We all need a passion and a purpose. When I was young, it was having babies and raising kids. Now it’s running my kids’ careers and keeping up with my husband. My days are so full I don’t know what to do, but I love every single second of it. I often listen to my mom tell me about her day at her children’s shop, Shannon & Co., in La Jolla. I sit on the phone and commiserate with her about a long, hard day, while deep inside I am praising God that she has her work because I honestly believe it keeps her young. Our work and our passion light us up. One of my dear friends, Kathie Lee Gifford, tells me often that she remembers what her dad used to tell her: “Figure out what you love to do in life and then figure out a way to get paid for it.” Those words were my mantra for many years and actually encouraged me to soldier on when I felt defeated if something didn’t work out the way I had planned. I would often think to myself,
Okay, well, then, if this isn’t my career path. So NEXT!
I know we will live longer and happier lives with a passion and a purpose. It’s often said that life is a dance, and I am continually learning new steps.

My family and I have a platform. That’s a privilege, and we don’t ever want to abuse the support and love everyone has given us.

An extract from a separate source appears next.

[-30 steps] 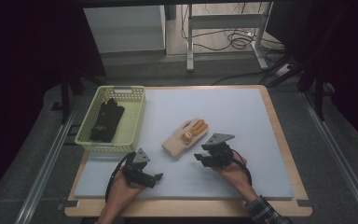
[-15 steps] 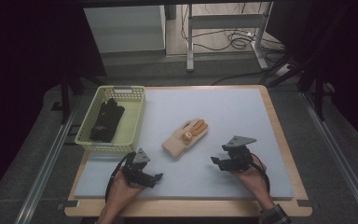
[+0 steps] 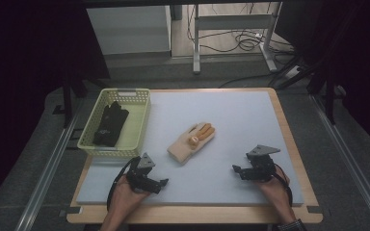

Now, it will be up to each and everyone of us in my family individually to decide what we want to do with that platform and how we can influence someone else in a positive way. With mine, I hope to encourage someone else to be a better mother, a better wife, a better lover, and a better friend. I hope to show women at
any
age that you can follow your dreams and still become whatever it is you set your mind to, no matter how big the dream. I would like to communicate that hard work and perseverance really do pay off.

As I’ve repeatedly written, all I ever wanted to do in my life was be a wife and mother and have six kids. Well, I’m living my dream, and I’m lucky enough for whatever reason to be living it on life’s biggest stage: television! I love what I do, and I thank God every
single day for these blessings. He obviously has a bigger plan for my life. My job and responsibility now is to pay attention and be a good steward with the gifts I have been given. To surround myself with good, positive energy and be ready for the next stage. One of the most important things I live by is by all means never to take myself too seriously and for goodness’ sake have a sense of humor. I can’t tell you how many times I stop myself cold in my tracks every day and remind myself to laugh . . . and to lighten up! Having a good sense of humor has helped me through so many trying times and honestly helped me with my stress level. My message is to Pay Attention! You never know what you are going to learn. I learned so much when I was young just sitting in on a business meeting, gaining information for my life to come, developing skills I never in a million years thought I would need to use. I am grateful to those who were kind to me, and especially those who have stopped along the way to lend a bit of encouragement or advice or offer even a hug.